The outlet 24 of the GJ body 12 includes three channels formed from a stomach port 26, a jejunum port 28 and a balloon port 30. The outlet 24 of the GJ body 12 may be connected to the feeding tube 16 by various methods known, for example, in adhesive technology or insert molding technology. Ports 26, 28, and 30 are provided with external tubes (not shown) to prevent liquid from flowing back from ports 26, 28, and 30 when ports 26, 28, and 30 are not in use. And a flap mechanism that controls the supply of liquid from an external source when inserted into 30. For example, the gastric and jejunal ports 26, 28 may each include a duckbill valve 34 for controlling inflow and an interlock 36 for securing the inserted external tube. The balloon port 30 may include a balloon fill valve 38 as shown in FIG. The GJ main body 12 may be configured to be integrally formed on the GJ main body, for example, by molding other than the valve and the interlock.

Near the lower portion 22, the GJ body 12 may include a fixation mechanism 41 formed for contact with the patient's skin. The fixing mechanism 41 may be a foot that supports the GJ main body 12. After the GJ main body 12 and the feeding accessory are attached to the patient's body, the fixing mechanism 41 of the GJ main body 12 is fixed. It may reduce vibration. This can reduce or prevent fistula stimulation and erosion potential for the fistula site.

As shown in FIGS. 3-5, the feeding tube 16 includes a tubular portion 16a, a near end portion 16b, and a far end portion 16c. The feeding tube 16 is durable and flexible to withstand various types of repetitive bending, such as silicone, so that the feeding tube 16 can be placed at various locations in the patient's stomach and jejunum. Formed from various materials. As liquid is supplied to the stomach and jejunum, the distal end 16c is positioned below the proximal end 16b. When the feeding tube 16 is connected to the feeding tube 16, the gastric lumen 40, the jejunum lumen 42, and the discharge port 24 are disposed on the feeding tube 16 extending from the proximal end 16 b to the central portion 16 d. A balloon lumen 44 in fluid communication with a channel formed by the gastric port 26, the jejunum port 28 and the balloon port 30. The feeding tube 16 may be formed such that the gastric lumen 40, jejunal lumen 42, and balloon lumen 44 are integrally provided on the feeding tube 16. Although the feeding tube 16 may be implemented in various French sizes, the feeding tube 16 in the present embodiment is a 14 French size.

As shown in cross-section in FIG. 4, the feeding tube 16 separates the passage of the feeding tube 16 and extends from the proximal end 16b to the central portion 16d of the feeding tube 16 so that the gastric lumen 40 and the jejunal lumen 42 are provided. Separating wall 46 is formed. Separation wall 46 may substantially halve the cross-sectional area of the passage of feeding tube 16 and balloon lumen 44 is part of one of the halved cross-sectional areas. May be. Such configurations of lumens 40, 42 and 44 may be formed using an extrusion process.

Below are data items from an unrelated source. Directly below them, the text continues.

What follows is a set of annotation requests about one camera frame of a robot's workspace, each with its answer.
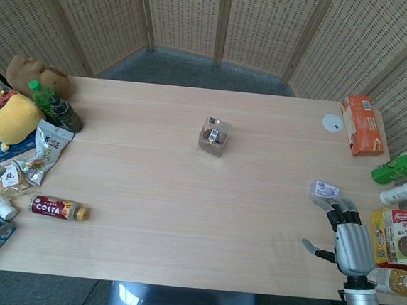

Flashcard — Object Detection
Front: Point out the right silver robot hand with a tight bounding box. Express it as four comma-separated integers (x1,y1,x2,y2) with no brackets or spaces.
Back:
298,193,380,280

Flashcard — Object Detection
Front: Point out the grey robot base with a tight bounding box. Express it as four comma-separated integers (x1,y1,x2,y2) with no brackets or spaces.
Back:
104,279,259,305

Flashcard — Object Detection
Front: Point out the Costa coffee bottle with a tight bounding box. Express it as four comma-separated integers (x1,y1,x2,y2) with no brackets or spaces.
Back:
28,193,92,223

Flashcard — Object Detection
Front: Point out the clear snack box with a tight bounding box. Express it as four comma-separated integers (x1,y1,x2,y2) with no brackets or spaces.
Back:
195,114,234,160

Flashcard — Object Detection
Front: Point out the small white bottle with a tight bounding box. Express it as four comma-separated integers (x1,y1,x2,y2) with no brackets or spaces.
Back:
0,190,20,222

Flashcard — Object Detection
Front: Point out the brown sugar pouch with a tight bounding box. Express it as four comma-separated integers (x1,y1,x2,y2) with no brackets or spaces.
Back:
0,163,35,200

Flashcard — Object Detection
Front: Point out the yellow red cereal box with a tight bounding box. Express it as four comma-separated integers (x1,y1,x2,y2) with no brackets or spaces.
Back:
366,206,407,269

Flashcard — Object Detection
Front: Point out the blue cardboard box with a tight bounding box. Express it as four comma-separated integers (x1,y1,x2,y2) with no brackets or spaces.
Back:
0,127,38,166

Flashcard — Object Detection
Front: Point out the yellow juice bottle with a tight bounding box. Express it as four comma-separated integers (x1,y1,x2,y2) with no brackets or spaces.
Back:
367,266,407,298

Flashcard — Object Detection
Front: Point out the small purple packet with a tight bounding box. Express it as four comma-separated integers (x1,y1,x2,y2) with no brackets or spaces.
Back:
309,179,344,202

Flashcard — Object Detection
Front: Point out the white plastic bottle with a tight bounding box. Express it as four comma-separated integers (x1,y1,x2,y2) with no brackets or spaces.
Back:
378,175,407,207

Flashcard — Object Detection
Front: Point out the silver green snack bag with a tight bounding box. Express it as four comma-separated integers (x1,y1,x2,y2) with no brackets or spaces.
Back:
11,117,76,188

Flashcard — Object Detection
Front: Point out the yellow plush toy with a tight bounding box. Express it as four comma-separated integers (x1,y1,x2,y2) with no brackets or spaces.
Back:
0,91,49,155

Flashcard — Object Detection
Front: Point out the green tea bottle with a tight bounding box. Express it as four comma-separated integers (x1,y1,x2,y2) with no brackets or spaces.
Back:
370,144,407,187

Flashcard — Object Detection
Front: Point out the red snack packet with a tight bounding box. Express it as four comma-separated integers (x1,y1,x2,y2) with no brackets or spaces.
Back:
0,87,20,109

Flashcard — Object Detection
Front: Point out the green cap soda bottle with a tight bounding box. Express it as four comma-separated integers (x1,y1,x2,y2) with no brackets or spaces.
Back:
26,79,59,118

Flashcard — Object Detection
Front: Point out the dark glass bottle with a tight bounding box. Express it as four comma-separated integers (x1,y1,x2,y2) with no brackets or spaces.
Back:
46,94,87,134

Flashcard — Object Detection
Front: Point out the orange biscuit box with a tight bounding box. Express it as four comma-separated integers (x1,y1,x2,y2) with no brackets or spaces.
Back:
335,93,390,160

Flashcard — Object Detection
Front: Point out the white table grommet cap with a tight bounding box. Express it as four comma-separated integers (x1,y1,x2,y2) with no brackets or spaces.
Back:
321,113,345,134

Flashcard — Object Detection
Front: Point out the brown plush toy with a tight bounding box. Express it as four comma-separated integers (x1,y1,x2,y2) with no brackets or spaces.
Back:
4,54,75,102

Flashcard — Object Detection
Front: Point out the bamboo folding screen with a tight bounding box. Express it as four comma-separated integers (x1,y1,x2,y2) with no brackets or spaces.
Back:
0,0,407,149

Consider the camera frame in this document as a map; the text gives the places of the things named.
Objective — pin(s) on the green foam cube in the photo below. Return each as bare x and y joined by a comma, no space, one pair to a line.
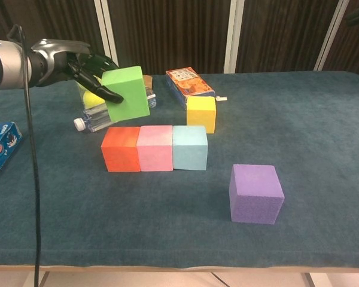
127,92

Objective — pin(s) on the clear tennis ball tube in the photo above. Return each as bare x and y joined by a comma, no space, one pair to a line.
91,100

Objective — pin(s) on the pink foam cube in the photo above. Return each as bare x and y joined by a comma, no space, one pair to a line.
155,149

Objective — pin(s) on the clear plastic water bottle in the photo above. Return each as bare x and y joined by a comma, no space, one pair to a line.
94,121

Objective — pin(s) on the purple foam cube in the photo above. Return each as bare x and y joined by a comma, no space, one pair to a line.
254,197

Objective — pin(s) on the white metal frame post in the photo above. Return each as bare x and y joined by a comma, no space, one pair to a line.
109,30
233,36
332,33

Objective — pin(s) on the blue Oreo cookie box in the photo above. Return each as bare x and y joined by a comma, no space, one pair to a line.
0,149

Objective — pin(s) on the teal table cloth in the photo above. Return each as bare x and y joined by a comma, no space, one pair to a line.
179,245

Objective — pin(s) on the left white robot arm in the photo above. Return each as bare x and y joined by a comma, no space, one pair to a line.
9,64

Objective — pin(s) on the small white eraser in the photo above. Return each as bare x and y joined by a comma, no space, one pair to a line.
222,98

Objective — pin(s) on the yellow tennis ball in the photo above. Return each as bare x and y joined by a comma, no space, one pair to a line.
92,100

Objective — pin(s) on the brown cardboard packet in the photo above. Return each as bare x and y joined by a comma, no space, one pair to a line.
148,81

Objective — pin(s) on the light blue foam cube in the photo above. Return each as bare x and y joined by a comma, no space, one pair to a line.
190,149

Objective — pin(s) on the yellow foam cube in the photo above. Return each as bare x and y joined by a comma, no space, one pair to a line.
200,113

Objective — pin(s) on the orange foam cube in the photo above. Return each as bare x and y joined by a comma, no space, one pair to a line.
119,152

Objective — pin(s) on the orange blue cracker box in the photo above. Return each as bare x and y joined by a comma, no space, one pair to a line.
191,86

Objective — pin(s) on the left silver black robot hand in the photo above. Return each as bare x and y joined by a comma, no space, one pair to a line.
60,56

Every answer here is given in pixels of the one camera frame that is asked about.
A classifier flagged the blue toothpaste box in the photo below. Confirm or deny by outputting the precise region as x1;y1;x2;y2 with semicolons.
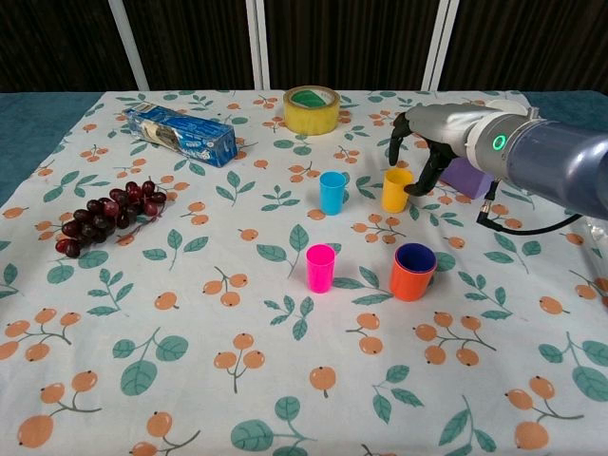
121;100;238;169

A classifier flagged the yellow plastic cup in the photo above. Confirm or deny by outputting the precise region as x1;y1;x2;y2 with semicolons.
382;167;414;212

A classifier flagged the white slipper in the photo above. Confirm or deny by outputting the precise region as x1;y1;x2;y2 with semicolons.
484;98;531;115

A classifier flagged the clear plastic bottle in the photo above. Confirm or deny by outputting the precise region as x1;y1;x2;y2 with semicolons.
586;217;608;248

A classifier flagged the purple foam cube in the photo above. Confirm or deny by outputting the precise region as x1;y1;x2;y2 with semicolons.
441;159;495;200

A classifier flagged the white double frame post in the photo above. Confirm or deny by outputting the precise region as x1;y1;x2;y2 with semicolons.
244;0;273;90

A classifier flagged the light blue plastic cup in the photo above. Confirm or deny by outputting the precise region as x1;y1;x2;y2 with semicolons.
318;171;348;216

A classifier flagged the orange plastic cup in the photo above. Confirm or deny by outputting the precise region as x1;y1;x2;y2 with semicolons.
389;246;438;302

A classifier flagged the dark red grape bunch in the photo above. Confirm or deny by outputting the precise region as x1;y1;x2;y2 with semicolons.
54;178;168;259

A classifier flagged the yellow packing tape roll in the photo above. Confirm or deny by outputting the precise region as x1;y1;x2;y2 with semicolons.
282;85;341;136

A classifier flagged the floral print tablecloth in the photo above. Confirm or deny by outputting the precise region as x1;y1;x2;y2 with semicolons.
0;88;608;456

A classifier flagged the black cable with connector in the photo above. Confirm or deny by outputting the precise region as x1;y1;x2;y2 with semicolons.
477;180;583;235

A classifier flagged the pink plastic cup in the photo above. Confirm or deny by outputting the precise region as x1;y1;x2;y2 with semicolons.
305;243;336;295

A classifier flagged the dark blue plastic cup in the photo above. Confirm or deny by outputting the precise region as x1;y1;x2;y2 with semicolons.
395;242;437;275

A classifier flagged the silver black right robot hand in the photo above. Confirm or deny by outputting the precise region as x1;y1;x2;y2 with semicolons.
388;103;490;198

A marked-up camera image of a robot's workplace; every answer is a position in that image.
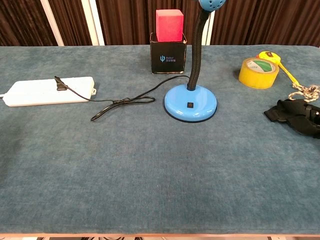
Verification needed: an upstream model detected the blue desk lamp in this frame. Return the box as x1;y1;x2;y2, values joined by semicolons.
163;0;227;123

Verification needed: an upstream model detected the blue velvet table cloth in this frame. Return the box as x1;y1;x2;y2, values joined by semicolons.
0;44;320;236

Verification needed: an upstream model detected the black cardboard box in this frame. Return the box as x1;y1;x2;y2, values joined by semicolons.
149;31;188;75

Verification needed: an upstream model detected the red foam cube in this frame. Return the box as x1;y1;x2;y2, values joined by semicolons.
155;9;185;42

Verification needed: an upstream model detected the yellow packing tape roll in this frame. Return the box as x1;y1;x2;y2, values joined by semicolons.
238;57;280;90

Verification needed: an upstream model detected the dark brown curtain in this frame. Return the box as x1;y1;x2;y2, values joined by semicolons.
0;0;320;48

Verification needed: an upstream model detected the white power strip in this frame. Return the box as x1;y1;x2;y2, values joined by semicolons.
1;76;97;108

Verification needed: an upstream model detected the yellow tape measure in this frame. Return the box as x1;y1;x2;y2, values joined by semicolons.
254;50;282;65
278;62;320;103

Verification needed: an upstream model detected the white frame post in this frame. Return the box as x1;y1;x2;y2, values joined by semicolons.
201;11;216;46
82;0;106;46
39;0;65;47

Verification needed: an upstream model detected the black lamp power cable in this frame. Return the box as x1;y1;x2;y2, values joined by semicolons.
53;74;191;122

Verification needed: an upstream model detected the black strap camera mount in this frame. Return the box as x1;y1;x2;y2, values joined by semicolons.
264;98;320;139

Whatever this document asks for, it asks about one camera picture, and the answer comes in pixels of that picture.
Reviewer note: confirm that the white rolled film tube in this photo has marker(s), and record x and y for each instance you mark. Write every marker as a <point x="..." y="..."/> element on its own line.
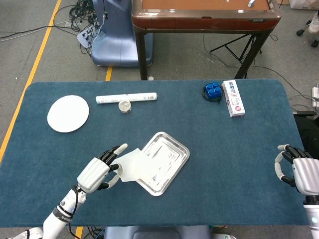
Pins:
<point x="139" y="96"/>

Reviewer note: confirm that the black seat beside table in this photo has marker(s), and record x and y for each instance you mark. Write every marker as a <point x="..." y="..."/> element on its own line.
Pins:
<point x="309" y="132"/>

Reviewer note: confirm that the translucent white sheet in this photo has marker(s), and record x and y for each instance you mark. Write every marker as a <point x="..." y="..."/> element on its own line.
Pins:
<point x="134" y="166"/>

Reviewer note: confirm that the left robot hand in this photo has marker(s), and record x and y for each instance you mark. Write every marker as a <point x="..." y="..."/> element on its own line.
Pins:
<point x="93" y="174"/>

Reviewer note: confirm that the single mahjong tile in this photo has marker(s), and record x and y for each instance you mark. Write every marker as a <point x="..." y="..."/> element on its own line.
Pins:
<point x="251" y="3"/>

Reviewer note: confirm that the white pink toothpaste box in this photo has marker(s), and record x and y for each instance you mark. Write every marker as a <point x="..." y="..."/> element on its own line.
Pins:
<point x="234" y="99"/>

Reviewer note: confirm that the office chair base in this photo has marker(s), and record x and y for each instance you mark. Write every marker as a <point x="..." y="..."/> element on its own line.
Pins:
<point x="300" y="32"/>

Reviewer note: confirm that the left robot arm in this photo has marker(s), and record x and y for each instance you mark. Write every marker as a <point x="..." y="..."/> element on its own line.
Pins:
<point x="59" y="214"/>

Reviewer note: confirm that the brown mahjong table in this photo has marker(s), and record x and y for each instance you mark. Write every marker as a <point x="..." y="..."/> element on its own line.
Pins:
<point x="199" y="23"/>

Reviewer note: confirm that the blue building block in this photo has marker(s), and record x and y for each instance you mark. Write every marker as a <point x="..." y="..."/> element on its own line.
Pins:
<point x="213" y="90"/>

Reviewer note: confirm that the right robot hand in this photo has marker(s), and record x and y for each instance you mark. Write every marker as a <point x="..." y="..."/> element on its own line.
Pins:
<point x="307" y="174"/>

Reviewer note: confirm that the white round plate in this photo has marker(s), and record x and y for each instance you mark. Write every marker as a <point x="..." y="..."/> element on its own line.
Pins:
<point x="67" y="113"/>

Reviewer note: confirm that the robot own torso base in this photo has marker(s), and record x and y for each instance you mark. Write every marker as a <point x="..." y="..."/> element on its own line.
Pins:
<point x="154" y="232"/>

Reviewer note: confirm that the blue grey machine base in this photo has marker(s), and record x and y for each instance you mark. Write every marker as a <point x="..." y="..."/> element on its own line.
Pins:
<point x="117" y="44"/>

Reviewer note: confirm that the white power strip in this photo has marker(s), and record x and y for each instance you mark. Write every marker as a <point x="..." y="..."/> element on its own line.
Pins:
<point x="316" y="97"/>

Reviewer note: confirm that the stainless steel tray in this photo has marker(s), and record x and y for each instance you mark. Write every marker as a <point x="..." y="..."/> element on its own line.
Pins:
<point x="172" y="154"/>

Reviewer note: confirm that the small clear jar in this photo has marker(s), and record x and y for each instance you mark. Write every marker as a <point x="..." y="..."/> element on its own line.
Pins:
<point x="124" y="106"/>

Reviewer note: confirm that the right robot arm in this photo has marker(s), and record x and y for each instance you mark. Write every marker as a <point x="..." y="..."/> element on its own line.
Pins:
<point x="312" y="216"/>

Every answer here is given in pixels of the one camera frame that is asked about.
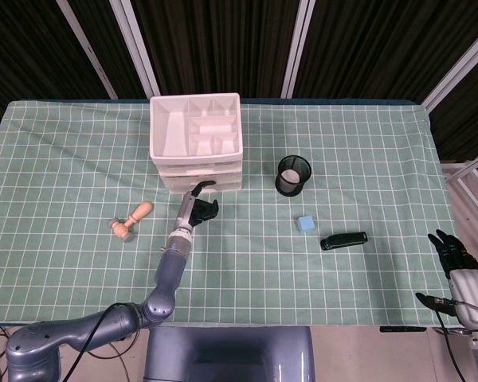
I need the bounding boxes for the green checkered tablecloth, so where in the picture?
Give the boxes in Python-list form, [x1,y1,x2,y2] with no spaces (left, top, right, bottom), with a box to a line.
[0,99,459,328]

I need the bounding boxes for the aluminium frame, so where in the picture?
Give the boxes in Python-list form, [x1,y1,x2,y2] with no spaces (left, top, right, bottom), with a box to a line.
[441,146,478,224]

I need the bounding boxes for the black mesh pen cup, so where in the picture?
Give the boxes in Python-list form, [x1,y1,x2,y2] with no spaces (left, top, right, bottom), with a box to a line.
[274,154,313,197]

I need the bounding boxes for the black stapler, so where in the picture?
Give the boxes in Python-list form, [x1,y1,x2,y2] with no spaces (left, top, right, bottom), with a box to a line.
[319,231,369,251]

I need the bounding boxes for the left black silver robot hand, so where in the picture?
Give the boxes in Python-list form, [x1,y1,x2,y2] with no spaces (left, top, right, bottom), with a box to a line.
[174,180,220,232]

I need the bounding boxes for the light blue cube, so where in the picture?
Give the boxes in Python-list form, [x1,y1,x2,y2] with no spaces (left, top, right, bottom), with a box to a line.
[296,215,317,234]

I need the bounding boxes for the white plastic drawer cabinet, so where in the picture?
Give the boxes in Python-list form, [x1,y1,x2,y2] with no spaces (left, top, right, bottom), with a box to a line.
[149,92,245,195]

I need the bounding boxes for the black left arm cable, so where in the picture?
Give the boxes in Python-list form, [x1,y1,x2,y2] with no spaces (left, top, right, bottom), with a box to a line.
[69,302,131,382]

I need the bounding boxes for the white grey round object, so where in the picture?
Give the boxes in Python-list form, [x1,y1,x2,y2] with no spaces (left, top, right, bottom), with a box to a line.
[282,169,303,187]

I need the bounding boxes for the black floor cable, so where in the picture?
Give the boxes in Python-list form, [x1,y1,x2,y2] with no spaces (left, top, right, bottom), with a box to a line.
[103,337,145,382]

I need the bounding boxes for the wooden toy mallet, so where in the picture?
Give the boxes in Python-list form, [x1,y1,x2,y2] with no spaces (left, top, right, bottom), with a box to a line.
[108,201,154,243]

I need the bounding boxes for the black right hand cable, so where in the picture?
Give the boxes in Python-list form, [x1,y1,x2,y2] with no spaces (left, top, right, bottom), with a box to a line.
[432,302,469,382]

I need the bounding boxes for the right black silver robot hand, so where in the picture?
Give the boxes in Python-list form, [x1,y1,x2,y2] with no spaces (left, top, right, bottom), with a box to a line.
[415,228,478,329]

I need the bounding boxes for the white partition post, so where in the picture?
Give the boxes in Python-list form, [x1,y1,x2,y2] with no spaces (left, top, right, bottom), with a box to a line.
[110,0,161,96]
[421,29,478,112]
[57,0,119,99]
[281,0,316,99]

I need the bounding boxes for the black table control panel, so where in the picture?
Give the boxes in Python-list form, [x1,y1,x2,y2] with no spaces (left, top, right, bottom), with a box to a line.
[379,325,427,333]

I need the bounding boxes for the blue-grey robot torso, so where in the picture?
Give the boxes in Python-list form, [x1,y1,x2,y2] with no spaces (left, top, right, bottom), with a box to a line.
[143,325,315,382]

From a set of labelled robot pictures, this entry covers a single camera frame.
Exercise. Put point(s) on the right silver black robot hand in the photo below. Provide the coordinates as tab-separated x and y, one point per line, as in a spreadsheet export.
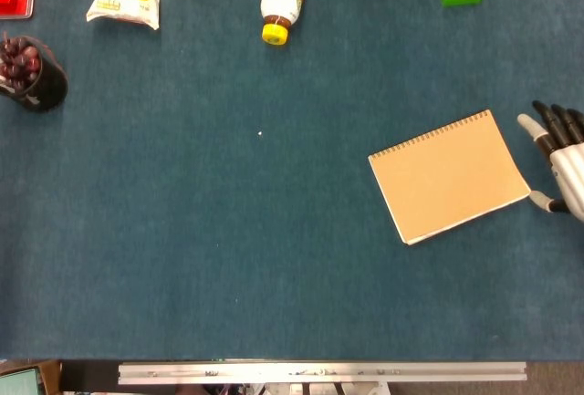
570	171

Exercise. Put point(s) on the spiral notebook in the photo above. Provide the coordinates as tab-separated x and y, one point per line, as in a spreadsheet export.
447	176

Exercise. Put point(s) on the blue felt table cloth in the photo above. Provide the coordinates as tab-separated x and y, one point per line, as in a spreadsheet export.
182	231

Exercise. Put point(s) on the black cup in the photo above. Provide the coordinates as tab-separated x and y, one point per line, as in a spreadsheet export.
50	89

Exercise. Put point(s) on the dark red grapes bunch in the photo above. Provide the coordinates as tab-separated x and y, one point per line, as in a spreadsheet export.
18	64

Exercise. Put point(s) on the teal flat box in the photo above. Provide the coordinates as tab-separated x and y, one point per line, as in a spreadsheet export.
18	383

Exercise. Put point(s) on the aluminium profile rail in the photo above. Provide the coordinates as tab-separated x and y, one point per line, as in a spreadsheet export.
319	373

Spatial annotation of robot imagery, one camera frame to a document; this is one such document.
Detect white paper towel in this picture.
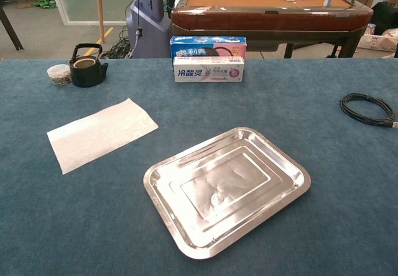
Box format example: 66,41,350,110
47,98,159,175

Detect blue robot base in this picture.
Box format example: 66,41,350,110
126,0,172,59

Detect stainless steel tray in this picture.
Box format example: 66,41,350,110
143,127,312,260

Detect white toothpaste box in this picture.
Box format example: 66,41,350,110
172,56,245,83

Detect blue cookie box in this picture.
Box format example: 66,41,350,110
169,35,248,69

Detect blue felt table cover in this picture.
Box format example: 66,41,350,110
0,58,398,276

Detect black teapot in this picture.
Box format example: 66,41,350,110
68,43,109,88

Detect brown mahjong table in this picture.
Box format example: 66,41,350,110
170,0,374,59

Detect small clear lidded jar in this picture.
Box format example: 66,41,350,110
47,64,72,86

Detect wooden pole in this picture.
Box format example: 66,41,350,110
95,0,106,44

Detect green cloth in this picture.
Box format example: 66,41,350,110
33,0,58,9

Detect white plastic basket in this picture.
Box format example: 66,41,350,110
357,33,398,53

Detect black slanted table leg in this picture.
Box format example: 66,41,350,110
0,5,24,52

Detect seated person in black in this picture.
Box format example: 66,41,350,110
371,1,398,36

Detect tangled floor cables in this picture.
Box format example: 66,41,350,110
101,27,135,60

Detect black coiled cable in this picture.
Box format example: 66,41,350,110
339,93,398,129

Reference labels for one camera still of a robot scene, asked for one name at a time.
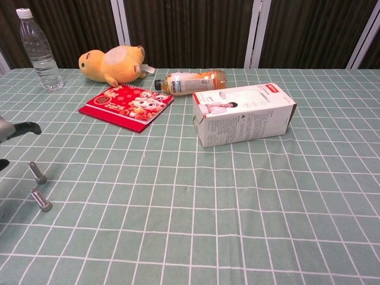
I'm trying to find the white cardboard product box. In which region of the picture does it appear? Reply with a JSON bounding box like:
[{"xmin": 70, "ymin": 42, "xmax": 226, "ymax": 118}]
[{"xmin": 192, "ymin": 83, "xmax": 297, "ymax": 148}]

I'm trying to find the dark ribbed partition panel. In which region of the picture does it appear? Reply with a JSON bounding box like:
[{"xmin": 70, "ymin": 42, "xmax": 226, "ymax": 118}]
[
  {"xmin": 123, "ymin": 0, "xmax": 261, "ymax": 69},
  {"xmin": 357, "ymin": 28, "xmax": 380, "ymax": 70},
  {"xmin": 0, "ymin": 0, "xmax": 120, "ymax": 69},
  {"xmin": 258, "ymin": 0, "xmax": 378, "ymax": 70}
]

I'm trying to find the green checked tablecloth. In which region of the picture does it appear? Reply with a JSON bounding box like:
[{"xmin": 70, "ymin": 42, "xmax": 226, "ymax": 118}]
[{"xmin": 0, "ymin": 67, "xmax": 380, "ymax": 285}]

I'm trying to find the metal bolt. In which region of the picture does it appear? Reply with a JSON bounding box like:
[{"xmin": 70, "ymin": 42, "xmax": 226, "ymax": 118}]
[
  {"xmin": 27, "ymin": 161, "xmax": 48, "ymax": 185},
  {"xmin": 29, "ymin": 188, "xmax": 53, "ymax": 213}
]

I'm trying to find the orange tea drink bottle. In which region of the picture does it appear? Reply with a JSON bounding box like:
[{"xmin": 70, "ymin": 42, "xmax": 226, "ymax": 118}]
[{"xmin": 154, "ymin": 69, "xmax": 229, "ymax": 97}]

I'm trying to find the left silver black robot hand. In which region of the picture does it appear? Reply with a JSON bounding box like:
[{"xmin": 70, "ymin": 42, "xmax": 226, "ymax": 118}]
[{"xmin": 0, "ymin": 115, "xmax": 42, "ymax": 172}]

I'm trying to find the clear plastic water bottle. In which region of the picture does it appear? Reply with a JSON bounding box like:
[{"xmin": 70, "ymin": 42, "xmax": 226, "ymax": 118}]
[{"xmin": 15, "ymin": 8, "xmax": 65, "ymax": 92}]

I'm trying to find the yellow plush duck toy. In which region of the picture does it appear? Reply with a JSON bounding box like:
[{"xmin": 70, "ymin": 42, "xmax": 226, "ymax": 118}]
[{"xmin": 78, "ymin": 44, "xmax": 156, "ymax": 88}]

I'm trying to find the red desk calendar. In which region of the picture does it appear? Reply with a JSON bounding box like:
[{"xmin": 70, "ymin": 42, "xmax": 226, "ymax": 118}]
[{"xmin": 78, "ymin": 83, "xmax": 175, "ymax": 134}]

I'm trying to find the white partition frame post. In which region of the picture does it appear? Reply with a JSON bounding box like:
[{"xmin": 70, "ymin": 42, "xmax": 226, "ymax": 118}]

The gastric lumen 40 is separated at the central portion 16 d of the feeding tube 16 so that the gastric lumen 40 does not fluidly connect with the jejunal lumen 42. As shown in FIG. 4, the end of the gastric lumen 40 may be backed, for example, at the central portion 16 d using an adhesive 64. Thus, the stomach lumen 40 extends from the proximal end portion 16b of the feeding tube 16 to the central portion 16d. The jejunum lumen 42 extends from the proximal end portion 16b to the distal end portion 16c, and its cross-sectional area is between the central portion 16d and the distal end portion 16c rather than between the proximal end portion 16b and the central portion 16d. Is bigger. The cross-sectional area of the jejunal lumen 42 between the central portion 16d and the distal end portion 16c is thus the cross-sectional area of the gastric lumen 40 and the cross-sectional area of the jejunal lumen 42 between the proximal end portion 16b and the central portion 16d. Greater than total.

As shown in FIGS. 2 and 6, the feeding tube 16 is formed on one or more gastric holes 48 formed on the outer wall of the lower portion of the gastric lumen 40 and on the outer wall located outside the lower portion of the jejunal lumen 42. It consists of one or more jejunal holes 50 along. As a result, transmission of liquid into and out of the feeding tube 16 is possible through the gastric hole 48 and jejunal hole 50. Specifically, the feeding tube 16 and the separation wall 46 are such that the gastric lumen 48 and the jejunum 50 are located in the stomach and the jejunum, respectively, and further, when the jejunal lumen 42 is fluidly connected to the jejunum, the gastric lumen 40 The length is configured to fluidly connect with the stomach.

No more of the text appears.